Skip to content

Statistics methods

The product combines fixed-horizon sizing, optional Bayesian precision planning, and operational safeguards that help teams decide whether an experiment is feasible before launch.

Method summary

Method Where it appears What it does
Binary fixed-horizon sizing POST /api/v1/calculate for binary metrics Uses a two-sided normal approximation for difference in proportions and returns per-variant sample size, total sample, and duration.
Continuous fixed-horizon sizing POST /api/v1/calculate for continuous metrics Uses a two-sample mean comparison with equal-sized variants and relative MDE over the baseline mean.
Binary post-test analysis POST /api/v1/results for binary observed counts Two-proportion z-test on pooled SE; returns p-value, Wald CI on the difference, observed power, and a verdict at the supplied alpha.
Continuous post-test analysis POST /api/v1/results for continuous observed means/std/n Welch's t-test with Welch–Satterthwaite degrees of freedom; p-value and confidence interval are both Student-t (not the normal approximation).

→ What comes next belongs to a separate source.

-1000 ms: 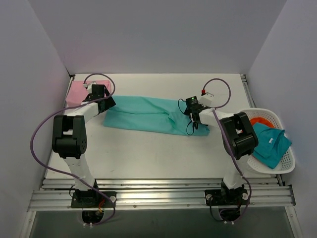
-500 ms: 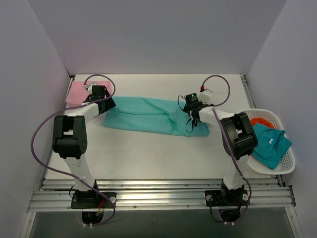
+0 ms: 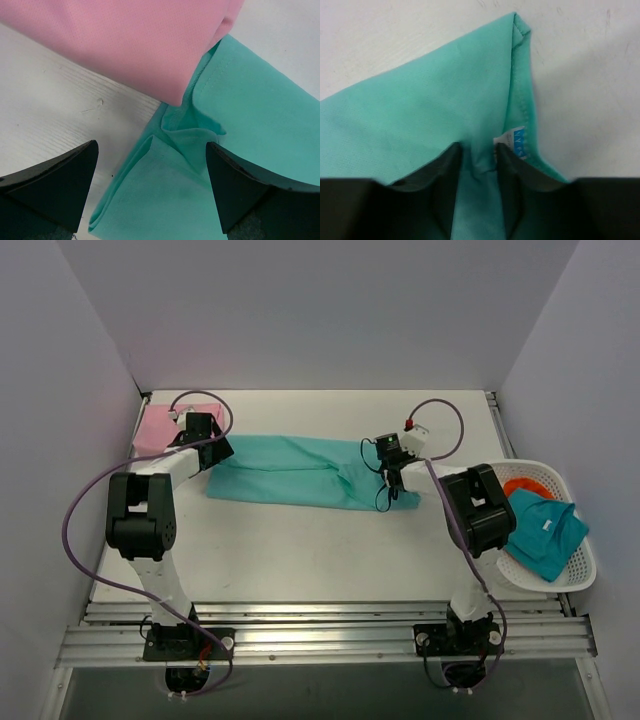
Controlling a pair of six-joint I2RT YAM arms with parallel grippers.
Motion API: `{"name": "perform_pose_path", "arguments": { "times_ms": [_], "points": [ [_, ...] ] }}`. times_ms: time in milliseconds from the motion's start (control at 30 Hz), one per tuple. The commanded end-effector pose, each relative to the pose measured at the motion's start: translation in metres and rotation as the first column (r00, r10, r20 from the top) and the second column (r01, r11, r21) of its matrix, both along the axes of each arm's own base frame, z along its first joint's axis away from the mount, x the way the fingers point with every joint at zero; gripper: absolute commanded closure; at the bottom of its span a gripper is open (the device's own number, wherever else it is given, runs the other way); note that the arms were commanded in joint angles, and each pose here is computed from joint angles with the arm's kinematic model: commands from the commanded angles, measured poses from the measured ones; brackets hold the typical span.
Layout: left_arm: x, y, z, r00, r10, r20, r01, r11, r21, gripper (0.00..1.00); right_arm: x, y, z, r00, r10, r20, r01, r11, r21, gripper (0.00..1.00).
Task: Fold and stack the t-shirts
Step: Fold the tshirt
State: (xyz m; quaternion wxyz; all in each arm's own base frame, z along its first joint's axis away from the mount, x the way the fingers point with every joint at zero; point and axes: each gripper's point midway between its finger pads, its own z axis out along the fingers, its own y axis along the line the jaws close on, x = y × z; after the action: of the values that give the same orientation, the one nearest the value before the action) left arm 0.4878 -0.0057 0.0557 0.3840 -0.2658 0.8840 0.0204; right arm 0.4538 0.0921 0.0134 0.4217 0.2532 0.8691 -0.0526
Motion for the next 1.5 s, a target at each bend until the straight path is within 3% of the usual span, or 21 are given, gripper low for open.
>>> {"name": "perform_pose_path", "arguments": {
  "times_ms": [0, 167, 300, 400, 433, 500, 533, 567, 633, 667, 700, 767, 867, 933, 967, 1033, 1067, 1133, 1200, 1367, 1467],
  "points": [
    [0.012, 0.0, 0.014, 0.999, 0.01, 0.035, -0.011, 1.0, 0.006, 0.02, -0.012, -0.003, -0.038, 0.996, 0.001, -0.086, 0.002, 0.999, 0.04, 0.8],
    [0.011, -0.002, 0.012, 1.0, 0.009, 0.027, -0.009, 1.0, 0.003, 0.02, 0.014, 0.002, -0.037, 0.997, 0.005, -0.074, 0.0, 0.998, 0.067, 0.93],
    [0.011, 0.001, 0.013, 0.999, 0.026, 0.031, -0.027, 0.999, 0.021, 0.02, 0.076, 0.016, -0.018, 1.0, 0.006, 0.013, -0.007, 0.994, 0.11, 1.0],
    [0.011, 0.0, 0.013, 0.999, 0.029, 0.033, -0.03, 0.999, 0.024, 0.02, 0.111, 0.018, -0.03, 1.0, 0.011, 0.021, -0.013, 0.992, 0.128, 1.0],
    [0.012, 0.0, 0.012, 0.999, 0.03, 0.028, -0.031, 0.999, 0.025, 0.02, 0.144, 0.024, -0.007, 0.995, 0.029, 0.096, -0.045, 0.985, 0.168, 1.0],
    [0.013, 0.0, 0.013, 0.999, 0.029, 0.022, -0.03, 0.999, 0.03, 0.02, 0.169, 0.03, -0.022, 0.992, 0.048, 0.119, -0.07, 0.979, 0.194, 1.0],
    [0.014, -0.001, 0.012, 0.999, 0.029, 0.019, -0.029, 0.999, 0.032, 0.02, 0.198, 0.037, 0.005, 0.977, 0.053, 0.207, -0.098, 0.971, 0.218, 0.96],
    [0.014, -0.001, 0.011, 1.0, 0.027, 0.016, -0.028, 0.999, 0.034, 0.02, 0.211, 0.041, -0.008, 0.971, 0.065, 0.228, -0.122, 0.962, 0.244, 0.8],
    [0.015, -0.003, 0.012, 1.0, 0.024, 0.014, -0.025, 0.999, 0.042, 0.02, 0.237, 0.051, 0.007, 0.942, 0.09, 0.324, -0.186, 0.942, 0.279, 0.43],
    [0.015, -0.004, 0.012, 1.0, 0.022, 0.014, -0.023, 0.999, 0.044, 0.02, 0.259, 0.058, 0.044, 0.895, 0.11, 0.432, -0.248, 0.928, 0.278, 0.01],
    [0.015, -0.005, 0.013, 1.0, 0.018, 0.019, -0.019, 0.999, 0.047, 0.02, 0.264, 0.065, 0.041, 0.885, 0.145, 0.443, -0.289, 0.917, 0.276, 0.0],
    [0.015, -0.006, 0.016, 0.999, 0.015, 0.028, -0.017, 0.999, 0.05, 0.02, 0.267, 0.063, 0.086, 0.848, 0.166, 0.503, -0.313, 0.923, 0.225, 0.0],
    [0.013, -0.006, 0.021, 0.998, 0.015, 0.053, -0.017, 0.999, 0.05, 0.02, 0.25, 0.047, 0.144, 0.794, 0.143, 0.591, -0.29, 0.943, 0.161, 0.0],
    [0.013, -0.005, 0.025, 0.997, 0.015, 0.074, -0.019, 0.999, 0.051, 0.02, 0.209, 0.022, 0.19, 0.771, 0.096, 0.63, -0.222, 0.967, 0.124, 0.0],
    [0.013, -0.005, 0.03, 0.996, 0.018, 0.085, -0.022, 0.998, 0.054, 0.02, 0.186, 0.011, 0.248, 0.721, 0.068, 0.69, -0.203, 0.972, 0.117, 0.0],
    [0.013, -0.004, 0.038, 0.994, 0.019, 0.106, -0.026, 0.998, 0.056, 0.02, 0.15, -0.009, 0.23, 0.785, 0.032, 0.619, -0.116, 0.989, 0.096, 0.0],
    [0.011, -0.005, 0.051, 0.991, 0.018, 0.134, -0.025, 0.998, 0.053, 0.02, 0.126, -0.016, 0.268, 0.762, 0.007, 0.648, -0.095, 0.99, 0.102, 0.0],
    [0.01, -0.007, 0.076, 0.982, 0.015, 0.188, -0.023, 0.999, 0.04, 0.03, 0.085, -0.016, 0.244, 0.826, -0.048, 0.562, -0.022, 0.993, 0.117, 0.0],
    [0.004, -0.011, 0.089, 0.979, 0.009, 0.206, -0.015, 1.0, 0.025, 0.03, 0.045, -0.004, 0.263, 0.814, -0.07, 0.576, -0.017, 0.989, 0.145, 0.0],
    [-0.016, -0.015, 0.124, 0.969, 0.019, 0.247, -0.017, 1.0, -0.008, 0.04, -0.037, 0.085, 0.212, 0.886, -0.024, 0.463, -0.089, 0.971, 0.221, 0.0],
    [-0.034, -0.016, 0.135, 0.966, 0.016, 0.257, -0.012, 1.0, -0.017, 0.04, -0.059, 0.135, 0.171, 0.917, 0.045, 0.396, -0.162, 0.95, 0.267, 0.0]
  ]
}}
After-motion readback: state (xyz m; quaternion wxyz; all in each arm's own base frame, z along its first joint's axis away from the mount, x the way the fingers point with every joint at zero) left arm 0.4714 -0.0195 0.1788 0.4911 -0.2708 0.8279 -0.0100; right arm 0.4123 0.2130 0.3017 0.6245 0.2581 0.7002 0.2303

Returns observed power as a two-sided expression (1 − F_t(t_crit − \|t\|, df)) + F_t(−t_crit − \|t\|, df), which equals α at zero observed effect.
Bonferroni correction Multi-variant plans Adjusts alpha across treatment-vs-control comparisons so larger variant sets do not silently understate required sample size.
Bayesian precision sizing analysis_mode=bayesian with desired_precision Estimates per-variant sample size needed to hit a target credible-interval half-width.
Group sequential boundaries n_looks > 1 Adds O'Brien-Fleming style boundaries and a sample-size inflation factor for planned interim looks.
SRM check POST /api/v1/srm-check and design warnings Uses a chi-square imbalance check to flag suspicious traffic allocation.
CUPED adjustment Continuous metrics with pre-experiment covariates Reduces the effective standard deviation based on pre-period correlation and shows the resulting sample-size and duration savings.

Practical interpretation

  • Frequentist sizing answers "How much traffic do we need to detect the planned effect?"
  • Bayesian sizing answers "How much traffic do we need for a precise posterior estimate?"
  • Sequential planning answers "What changes if we plan interim looks before the end?"
  • SRM and warning rules answer "Is the setup trustworthy enough to launch or read out?"

Notes on implementation

  • Binary and continuous sizing both treat MDE as a relative uplift over the baseline.
  • Multi-variant plans apply a conservative Bonferroni adjustment rather than a looser multiple-testing correction.
  • SRM is flagged when the chi-square p-value drops below 0.001.
  • CUPED is surfaced as an alternative planning scenario, not as a hidden override of the main result.
  • The Student-t CDF and quantile used by post-test continuous analysis are implemented in stdlib via the regularized incomplete beta (app/backend/app/stats/student_t.py) — there is no scipy runtime dependency. Accuracy vs scipy.stats.t is tracked in unit tests at ≤ 1e-7 for CDF and ≤ 1e-6 for the quantile.